■ EXERCISE
Please retype the listing exactly as it appears, skipping each picture.

■ INFORMATION SHOWN
------

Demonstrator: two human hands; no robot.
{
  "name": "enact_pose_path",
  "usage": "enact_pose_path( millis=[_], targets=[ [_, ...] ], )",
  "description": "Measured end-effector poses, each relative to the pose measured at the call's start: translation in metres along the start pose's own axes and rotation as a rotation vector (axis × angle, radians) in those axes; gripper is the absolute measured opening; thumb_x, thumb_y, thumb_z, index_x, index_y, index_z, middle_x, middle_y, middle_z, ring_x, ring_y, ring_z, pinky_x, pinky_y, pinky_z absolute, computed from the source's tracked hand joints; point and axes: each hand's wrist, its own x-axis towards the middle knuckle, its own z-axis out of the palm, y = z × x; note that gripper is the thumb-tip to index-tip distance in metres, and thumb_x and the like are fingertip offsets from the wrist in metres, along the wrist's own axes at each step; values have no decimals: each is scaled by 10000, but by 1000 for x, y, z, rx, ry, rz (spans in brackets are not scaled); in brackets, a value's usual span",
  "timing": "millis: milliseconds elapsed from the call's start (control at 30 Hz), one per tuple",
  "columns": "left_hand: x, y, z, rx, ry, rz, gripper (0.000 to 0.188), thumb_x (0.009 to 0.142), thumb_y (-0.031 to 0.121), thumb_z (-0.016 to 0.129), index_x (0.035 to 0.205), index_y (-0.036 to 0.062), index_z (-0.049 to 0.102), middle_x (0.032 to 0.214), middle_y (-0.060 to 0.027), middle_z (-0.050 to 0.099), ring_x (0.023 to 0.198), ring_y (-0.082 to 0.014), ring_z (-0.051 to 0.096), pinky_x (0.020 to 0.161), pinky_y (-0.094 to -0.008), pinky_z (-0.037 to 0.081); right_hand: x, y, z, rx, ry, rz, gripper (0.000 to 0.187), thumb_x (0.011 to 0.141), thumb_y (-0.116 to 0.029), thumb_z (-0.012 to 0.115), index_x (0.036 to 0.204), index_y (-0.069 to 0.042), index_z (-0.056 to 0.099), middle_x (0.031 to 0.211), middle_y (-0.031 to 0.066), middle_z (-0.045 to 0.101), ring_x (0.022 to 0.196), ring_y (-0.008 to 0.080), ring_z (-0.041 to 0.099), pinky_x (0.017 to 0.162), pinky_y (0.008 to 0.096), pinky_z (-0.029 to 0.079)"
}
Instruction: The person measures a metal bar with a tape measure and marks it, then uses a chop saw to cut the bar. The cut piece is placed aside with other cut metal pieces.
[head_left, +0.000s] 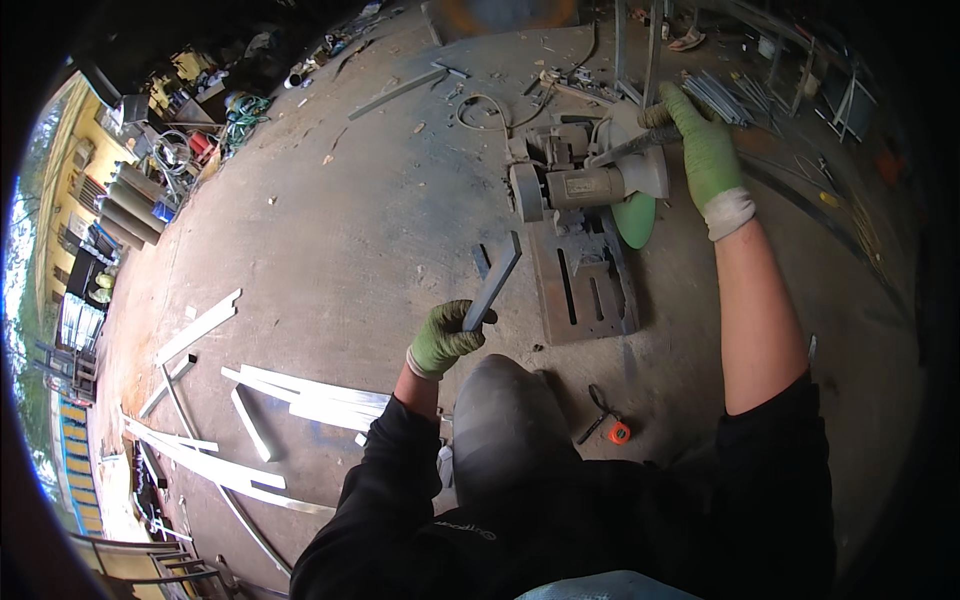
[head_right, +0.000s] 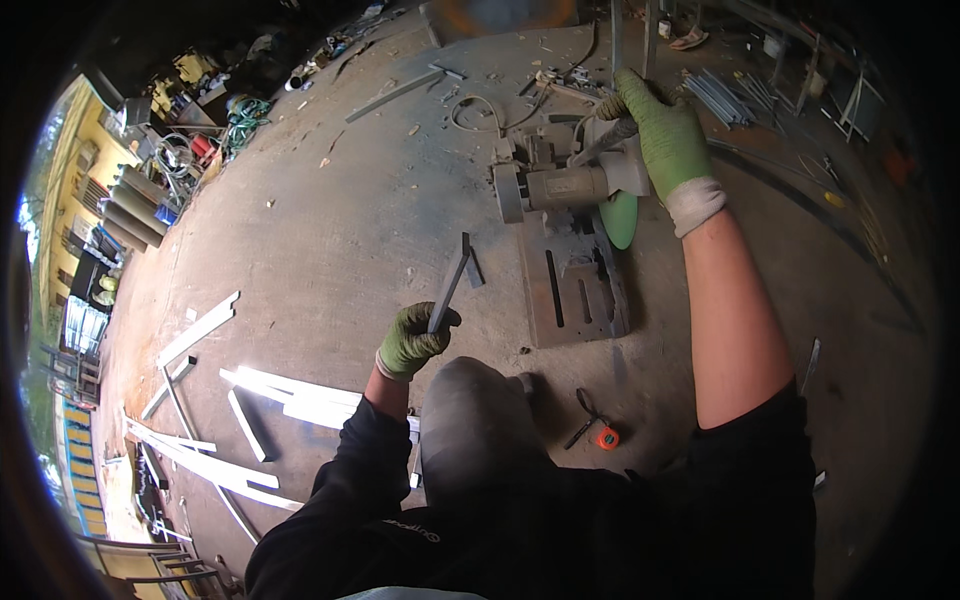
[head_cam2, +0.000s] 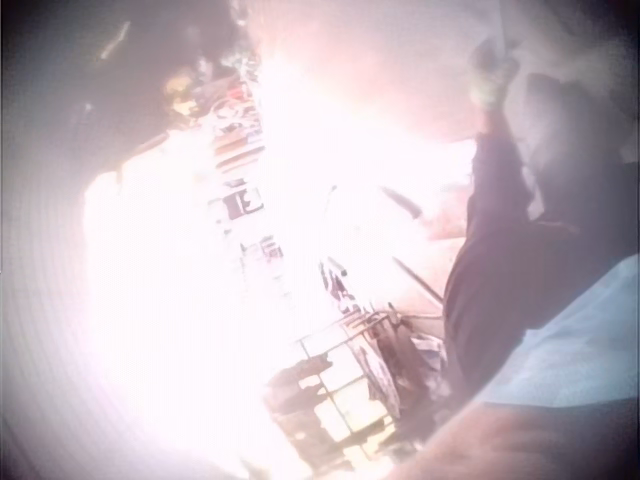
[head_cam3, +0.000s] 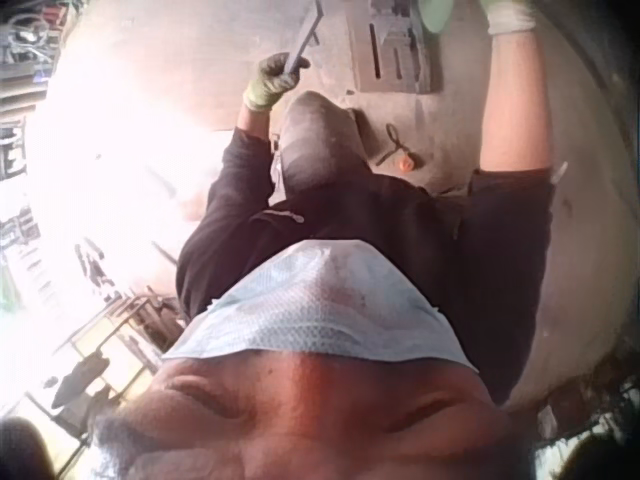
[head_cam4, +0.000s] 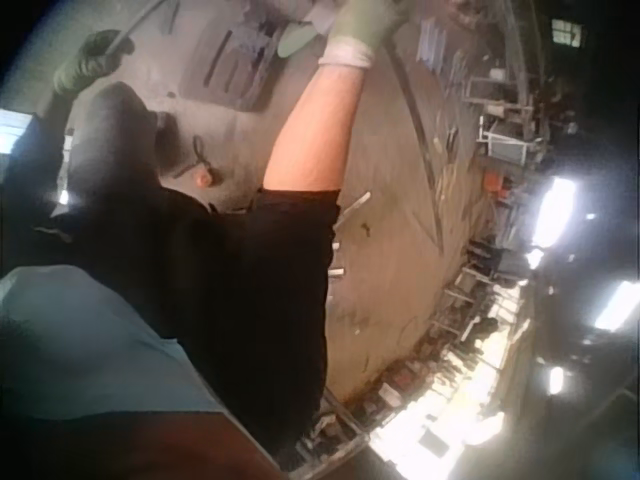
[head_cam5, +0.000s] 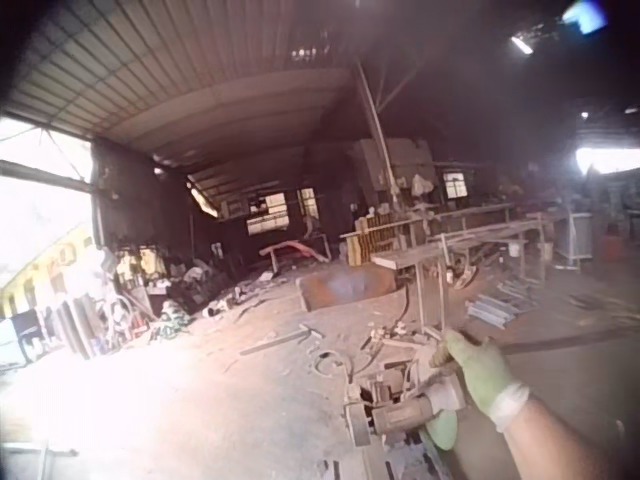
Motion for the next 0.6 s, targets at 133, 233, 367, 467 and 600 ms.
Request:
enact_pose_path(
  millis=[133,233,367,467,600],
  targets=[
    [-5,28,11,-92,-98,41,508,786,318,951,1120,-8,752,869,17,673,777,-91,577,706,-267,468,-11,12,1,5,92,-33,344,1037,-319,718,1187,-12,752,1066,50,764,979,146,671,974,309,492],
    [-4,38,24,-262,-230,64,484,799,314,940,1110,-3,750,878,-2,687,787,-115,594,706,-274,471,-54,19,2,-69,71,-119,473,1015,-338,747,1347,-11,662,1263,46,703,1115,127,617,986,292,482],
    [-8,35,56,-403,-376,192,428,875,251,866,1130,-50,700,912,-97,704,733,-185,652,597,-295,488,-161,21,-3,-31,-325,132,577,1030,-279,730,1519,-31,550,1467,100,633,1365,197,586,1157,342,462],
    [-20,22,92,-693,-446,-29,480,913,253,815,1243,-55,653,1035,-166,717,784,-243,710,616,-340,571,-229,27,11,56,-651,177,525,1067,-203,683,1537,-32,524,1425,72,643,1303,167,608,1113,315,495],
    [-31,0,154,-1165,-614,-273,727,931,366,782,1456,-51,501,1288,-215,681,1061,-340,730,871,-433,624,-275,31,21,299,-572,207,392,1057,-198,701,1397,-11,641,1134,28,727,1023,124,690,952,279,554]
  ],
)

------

■ RESULT
Demonstrator: two human hands; no robot.
{
  "name": "enact_pose_path",
  "usage": "enact_pose_path( millis=[_], targets=[ [_, ...] ], )",
  "description": "Measured end-effector poses, each relative to the pose measured at the call's start: translation in metres along the start pose's own axes and rotation as a rotation vector (axis × angle, radians) in those axes; gripper is the absolute measured opening; thumb_x, thumb_y, thumb_z, index_x, index_y, index_z, middle_x, middle_y, middle_z, ring_x, ring_y, ring_z, pinky_x, pinky_y, pinky_z absolute, computed from the source's tracked hand joints; point and axes: each hand's wrist, its own x-axis towards the middle knuckle, its own z-axis out of the palm, y = z × x; note that gripper is the thumb-tip to index-tip distance in metres, and thumb_x and the like are fingertip offsets from the wrist in metres, along the wrist's own axes at each step; values have no decimals: each is scaled by 10000, but by 1000 for x, y, z, rx, ry, rz (spans in brackets are not scaled); in brackets, a value's usual span",
  "timing": "millis: milliseconds elapsed from the call's start (control at 30 Hz), one per tuple",
  "columns": "left_hand: x, y, z, rx, ry, rz, gripper (0.000 to 0.188), thumb_x (0.009 to 0.142), thumb_y (-0.031 to 0.121), thumb_z (-0.016 to 0.129), index_x (0.035 to 0.205), index_y (-0.036 to 0.062), index_z (-0.049 to 0.102), middle_x (0.032 to 0.214), middle_y (-0.060 to 0.027), middle_z (-0.050 to 0.099), ring_x (0.023 to 0.198), ring_y (-0.082 to 0.014), ring_z (-0.051 to 0.096), pinky_x (0.020 to 0.161), pinky_y (-0.094 to -0.008), pinky_z (-0.037 to 0.081); right_hand: x, y, z, rx, ry, rz, gripper (0.000 to 0.187), thumb_x (0.011 to 0.141), thumb_y (-0.116 to 0.029), thumb_z (-0.012 to 0.115), index_x (0.036 to 0.204), index_y (-0.069 to 0.042), index_z (-0.056 to 0.099), middle_x (0.031 to 0.211), middle_y (-0.031 to 0.066), middle_z (-0.045 to 0.101), ring_x (0.022 to 0.196), ring_y (-0.008 to 0.080), ring_z (-0.041 to 0.099), pinky_x (0.017 to 0.162), pinky_y (0.008 to 0.096), pinky_z (-0.029 to 0.079)"
}
Instruction: The person measures a metal bar with a tape measure and marks it, then uses a chop saw to cut the bar. The cut piece is placed aside with other cut metal pieces.
[head_left, +0.000s] 
[head_right, +0.000s] 
[head_cam2, +0.000s] 
[head_cam3, +0.000s] 
[head_cam4, +0.000s] 
[head_cam5, +0.000s] 
Motion for the next 0.6 s, targets at 133, 233, 367, 467 and 600 ms.
Request:
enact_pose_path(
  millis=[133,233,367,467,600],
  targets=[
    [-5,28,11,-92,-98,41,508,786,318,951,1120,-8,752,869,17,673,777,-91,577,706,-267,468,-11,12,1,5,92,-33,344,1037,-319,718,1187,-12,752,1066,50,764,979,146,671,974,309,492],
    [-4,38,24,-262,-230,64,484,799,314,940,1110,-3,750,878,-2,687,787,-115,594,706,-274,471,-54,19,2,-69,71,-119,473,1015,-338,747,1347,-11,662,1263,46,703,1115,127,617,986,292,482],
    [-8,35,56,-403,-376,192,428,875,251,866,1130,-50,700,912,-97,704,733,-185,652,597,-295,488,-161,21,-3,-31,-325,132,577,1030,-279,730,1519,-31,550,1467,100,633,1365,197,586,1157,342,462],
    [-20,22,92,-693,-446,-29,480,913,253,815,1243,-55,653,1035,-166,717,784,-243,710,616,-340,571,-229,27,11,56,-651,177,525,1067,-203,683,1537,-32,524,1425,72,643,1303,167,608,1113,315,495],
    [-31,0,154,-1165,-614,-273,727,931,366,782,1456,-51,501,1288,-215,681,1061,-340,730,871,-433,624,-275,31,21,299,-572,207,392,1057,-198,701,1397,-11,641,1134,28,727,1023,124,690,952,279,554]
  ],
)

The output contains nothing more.